Drosophila also offers a comparatively short lifespan (about 60 – 80 days) and superb, advanced genetics, and, thus, has been used successfully to model age- and lifetime-associated changes of memory formation. Aversive olfactory memories (in response to electric shocks) are subject to age-induced decline in Drosophila, as first shown by pioneering work by the Saitoe lab. In Drosophila, memory acquired after a single olfactory conditioning cycle can be separated into three distinct phases: short-, intermediate- and long-lasting memory. Intermediate term aversive olfactory memory can be further dissected into anesthesia-sensitive memory (ASM) and anesthesia-resistant memory (ARM) components, depending on their sensitivity versus amnestic cooling.

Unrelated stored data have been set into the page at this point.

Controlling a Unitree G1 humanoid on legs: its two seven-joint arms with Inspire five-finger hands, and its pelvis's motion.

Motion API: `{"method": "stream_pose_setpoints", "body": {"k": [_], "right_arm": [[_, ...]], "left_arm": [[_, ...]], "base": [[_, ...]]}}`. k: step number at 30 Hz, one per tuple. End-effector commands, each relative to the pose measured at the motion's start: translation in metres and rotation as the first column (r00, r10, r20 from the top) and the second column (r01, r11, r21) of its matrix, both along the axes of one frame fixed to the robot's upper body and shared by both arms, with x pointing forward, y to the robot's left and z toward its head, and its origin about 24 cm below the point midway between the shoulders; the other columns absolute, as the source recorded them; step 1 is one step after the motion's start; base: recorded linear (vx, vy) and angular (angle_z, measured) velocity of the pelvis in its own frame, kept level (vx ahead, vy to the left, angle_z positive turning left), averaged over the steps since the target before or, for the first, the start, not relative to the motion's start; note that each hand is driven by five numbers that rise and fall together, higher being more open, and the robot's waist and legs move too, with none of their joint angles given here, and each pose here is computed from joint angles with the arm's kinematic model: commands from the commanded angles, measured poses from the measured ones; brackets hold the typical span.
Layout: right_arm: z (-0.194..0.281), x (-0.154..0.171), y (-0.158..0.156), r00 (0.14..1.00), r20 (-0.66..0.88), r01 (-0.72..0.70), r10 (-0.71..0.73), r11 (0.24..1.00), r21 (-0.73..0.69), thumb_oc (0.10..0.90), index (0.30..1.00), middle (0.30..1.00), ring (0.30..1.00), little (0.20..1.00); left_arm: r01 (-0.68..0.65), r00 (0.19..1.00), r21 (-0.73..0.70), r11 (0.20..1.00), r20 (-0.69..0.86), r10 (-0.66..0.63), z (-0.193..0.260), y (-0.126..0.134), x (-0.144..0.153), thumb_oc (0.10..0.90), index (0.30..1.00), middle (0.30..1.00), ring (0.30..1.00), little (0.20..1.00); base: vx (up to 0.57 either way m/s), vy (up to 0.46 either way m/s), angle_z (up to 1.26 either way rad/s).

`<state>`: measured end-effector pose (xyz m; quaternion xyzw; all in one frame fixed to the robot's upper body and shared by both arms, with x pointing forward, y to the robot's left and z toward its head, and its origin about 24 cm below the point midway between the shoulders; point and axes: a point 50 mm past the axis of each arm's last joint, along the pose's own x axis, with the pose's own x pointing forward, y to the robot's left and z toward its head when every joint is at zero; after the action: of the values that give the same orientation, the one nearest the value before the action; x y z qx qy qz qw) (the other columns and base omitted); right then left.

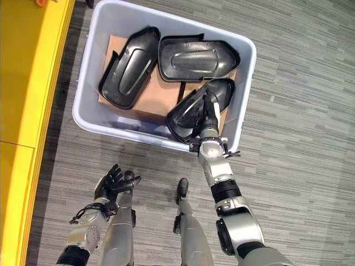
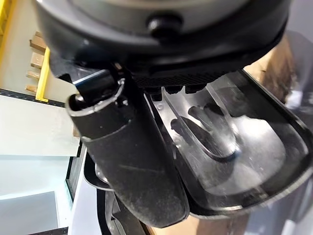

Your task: Move parts from the plastic box to the shelf.

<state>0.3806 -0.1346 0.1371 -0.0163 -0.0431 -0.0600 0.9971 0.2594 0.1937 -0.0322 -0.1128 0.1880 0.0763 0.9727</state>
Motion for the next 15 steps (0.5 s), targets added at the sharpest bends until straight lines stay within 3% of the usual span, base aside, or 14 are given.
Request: {"method": "stream_pose_setpoints", "body": {"k": [1, 15], "right_arm": [[0.061, 0.002, -0.008, 0.969, 0.247, -0.007, -0.015, 0.996, 0.086, 0.900, 1.000, 1.000, 1.000, 1.000], [0.037, -0.001, 0.014, 0.982, 0.179, -0.087, 0.055, 0.980, 0.177, 0.900, 1.000, 1.000, 1.000, 1.000]], "left_arm": [[0.005, 0.994, 0.009, 1.000, 0.106, -0.006, 0.015, -0.005, 0.003, 0.900, 1.000, 1.000, 1.000, 1.000], [0.012, 0.995, 0.009, 1.000, 0.097, -0.013, 0.014, -0.008, 0.003, 0.900, 1.000, 1.000, 1.000, 1.000]], "base": [[0.00, 0.000, 0.00], [0.00, 0.000, 0.00]]}}
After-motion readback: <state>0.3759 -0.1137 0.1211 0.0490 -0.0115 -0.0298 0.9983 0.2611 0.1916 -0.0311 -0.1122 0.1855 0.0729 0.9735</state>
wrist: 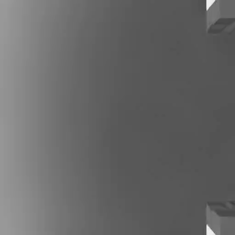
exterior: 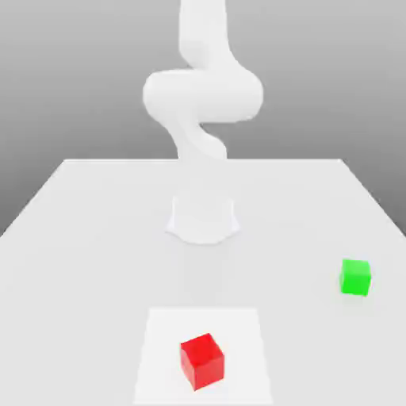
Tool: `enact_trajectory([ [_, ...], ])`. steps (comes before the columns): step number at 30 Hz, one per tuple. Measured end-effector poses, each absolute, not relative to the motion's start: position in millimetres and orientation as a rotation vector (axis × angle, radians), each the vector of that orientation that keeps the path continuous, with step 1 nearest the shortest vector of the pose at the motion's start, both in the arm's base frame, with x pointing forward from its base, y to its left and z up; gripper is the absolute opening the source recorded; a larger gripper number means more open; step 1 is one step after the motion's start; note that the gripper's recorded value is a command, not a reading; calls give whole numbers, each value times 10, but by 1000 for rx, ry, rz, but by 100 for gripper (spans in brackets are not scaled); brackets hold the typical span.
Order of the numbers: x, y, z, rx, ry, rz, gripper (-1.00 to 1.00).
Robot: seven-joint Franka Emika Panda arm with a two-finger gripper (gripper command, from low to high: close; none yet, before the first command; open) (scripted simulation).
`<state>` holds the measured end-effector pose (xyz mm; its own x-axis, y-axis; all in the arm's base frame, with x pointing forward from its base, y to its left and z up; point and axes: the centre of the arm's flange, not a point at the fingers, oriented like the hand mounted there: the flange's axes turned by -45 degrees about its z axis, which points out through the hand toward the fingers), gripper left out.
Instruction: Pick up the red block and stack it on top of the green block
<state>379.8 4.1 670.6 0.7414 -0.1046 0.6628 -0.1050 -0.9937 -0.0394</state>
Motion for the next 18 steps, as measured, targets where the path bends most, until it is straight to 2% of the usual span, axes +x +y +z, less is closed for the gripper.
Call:
enact_trajectory([
  [4, 4260, 49, 5977, 2959, -431, 935, 0],
  [9, 4631, -1, 5025, 2952, -734, 718, 0],
  [18, 4767, -94, 3296, 2845, -1258, 325, 0],
])
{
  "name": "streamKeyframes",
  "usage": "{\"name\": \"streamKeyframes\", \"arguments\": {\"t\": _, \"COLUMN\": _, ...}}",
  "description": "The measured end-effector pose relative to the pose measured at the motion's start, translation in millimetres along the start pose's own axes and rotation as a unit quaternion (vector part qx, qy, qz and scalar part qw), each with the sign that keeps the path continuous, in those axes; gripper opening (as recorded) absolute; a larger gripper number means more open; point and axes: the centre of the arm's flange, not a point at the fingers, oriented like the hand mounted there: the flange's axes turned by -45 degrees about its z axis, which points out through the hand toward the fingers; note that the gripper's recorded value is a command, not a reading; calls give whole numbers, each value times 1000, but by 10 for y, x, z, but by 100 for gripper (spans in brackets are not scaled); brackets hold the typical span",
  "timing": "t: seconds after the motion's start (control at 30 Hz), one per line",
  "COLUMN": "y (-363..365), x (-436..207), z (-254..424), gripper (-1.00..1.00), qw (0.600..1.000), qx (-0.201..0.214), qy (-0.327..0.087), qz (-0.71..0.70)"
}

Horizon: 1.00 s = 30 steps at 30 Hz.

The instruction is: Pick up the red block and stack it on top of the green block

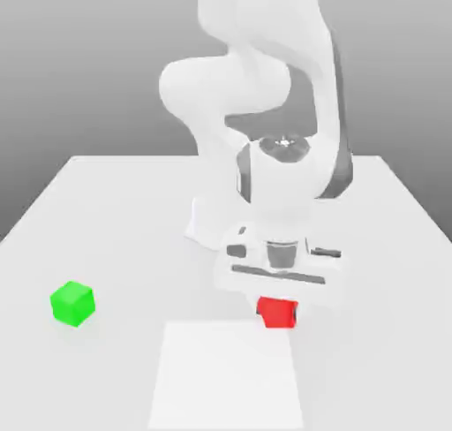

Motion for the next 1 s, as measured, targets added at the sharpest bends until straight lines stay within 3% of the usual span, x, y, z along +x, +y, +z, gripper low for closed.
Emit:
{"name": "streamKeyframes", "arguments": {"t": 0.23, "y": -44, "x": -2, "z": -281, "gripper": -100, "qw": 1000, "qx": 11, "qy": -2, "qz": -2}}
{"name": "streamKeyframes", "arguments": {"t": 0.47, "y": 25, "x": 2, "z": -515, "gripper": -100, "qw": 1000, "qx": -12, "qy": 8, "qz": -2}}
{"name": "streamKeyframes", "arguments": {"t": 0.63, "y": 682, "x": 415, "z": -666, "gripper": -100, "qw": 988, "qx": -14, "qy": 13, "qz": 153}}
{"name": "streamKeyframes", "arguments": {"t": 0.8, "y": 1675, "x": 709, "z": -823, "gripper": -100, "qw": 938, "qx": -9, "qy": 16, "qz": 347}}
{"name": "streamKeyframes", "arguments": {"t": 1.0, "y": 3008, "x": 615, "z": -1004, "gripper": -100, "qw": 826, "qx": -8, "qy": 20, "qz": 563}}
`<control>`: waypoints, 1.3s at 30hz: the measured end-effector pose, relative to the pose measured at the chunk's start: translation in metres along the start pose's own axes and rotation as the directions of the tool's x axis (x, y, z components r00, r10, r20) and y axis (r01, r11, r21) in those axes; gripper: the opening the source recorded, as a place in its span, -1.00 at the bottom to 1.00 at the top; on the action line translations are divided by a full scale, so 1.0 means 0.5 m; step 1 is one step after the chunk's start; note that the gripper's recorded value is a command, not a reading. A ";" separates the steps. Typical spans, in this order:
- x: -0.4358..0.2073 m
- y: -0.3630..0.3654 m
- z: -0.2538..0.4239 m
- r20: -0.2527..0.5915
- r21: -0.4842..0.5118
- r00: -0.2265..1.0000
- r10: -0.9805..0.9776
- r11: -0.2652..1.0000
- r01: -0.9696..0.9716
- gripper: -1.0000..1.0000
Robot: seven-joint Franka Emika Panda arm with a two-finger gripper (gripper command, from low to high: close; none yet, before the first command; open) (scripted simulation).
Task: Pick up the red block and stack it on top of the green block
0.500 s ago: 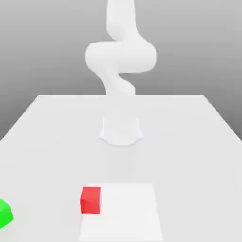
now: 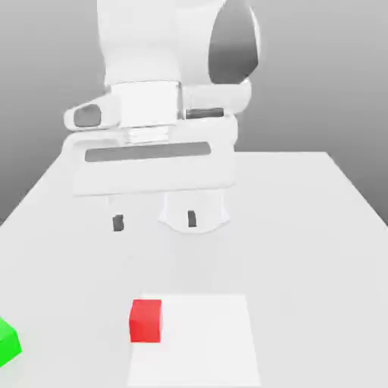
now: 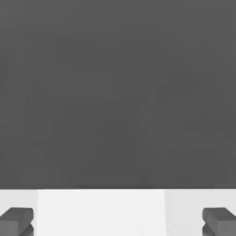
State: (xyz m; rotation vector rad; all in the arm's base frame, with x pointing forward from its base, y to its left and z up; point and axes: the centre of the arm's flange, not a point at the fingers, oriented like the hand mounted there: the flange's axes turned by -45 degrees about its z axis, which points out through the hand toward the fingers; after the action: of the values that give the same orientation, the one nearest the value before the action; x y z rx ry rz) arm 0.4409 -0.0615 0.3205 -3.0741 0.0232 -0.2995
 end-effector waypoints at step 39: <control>-0.039 0.492 0.122 0.156 -0.127 0.900 0.407 0.912 -0.390 -1.00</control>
State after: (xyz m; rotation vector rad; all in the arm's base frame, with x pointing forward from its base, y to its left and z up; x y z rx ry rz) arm 0.4314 -0.3036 0.2436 -3.0688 0.6691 0.0023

Unlike ARM, which is stable with age, it is the ASM component which is strongly impaired with aging ). Here, AMI shows an onset at about 10 days of age and plateaus at about 30 days of age. As in other memory model systems, structural and functional changes at synapses (“synaptic plasticity”) are generally considered to underlie learning and memory in Drosophila as well. Similar to certain synaptic terminals of the mammalian brain, presynaptic plasticity processes are of pivotal importance for Drosophila olfactory learning and memory. Thus, a deep understanding of presynaptic release mechanisms is imperative in order to address the synaptic basis of memory formation and its age-induced impairments in this system.
In short, the organizational and cellular principles of forming olfactory memories show many similarities between Drosophila and mammals. The age-induced decline of aversive olfactory memories provides a powerful model system for scrutinizing molecular and cellular mechanisms provoking AMI in the Drosophila system.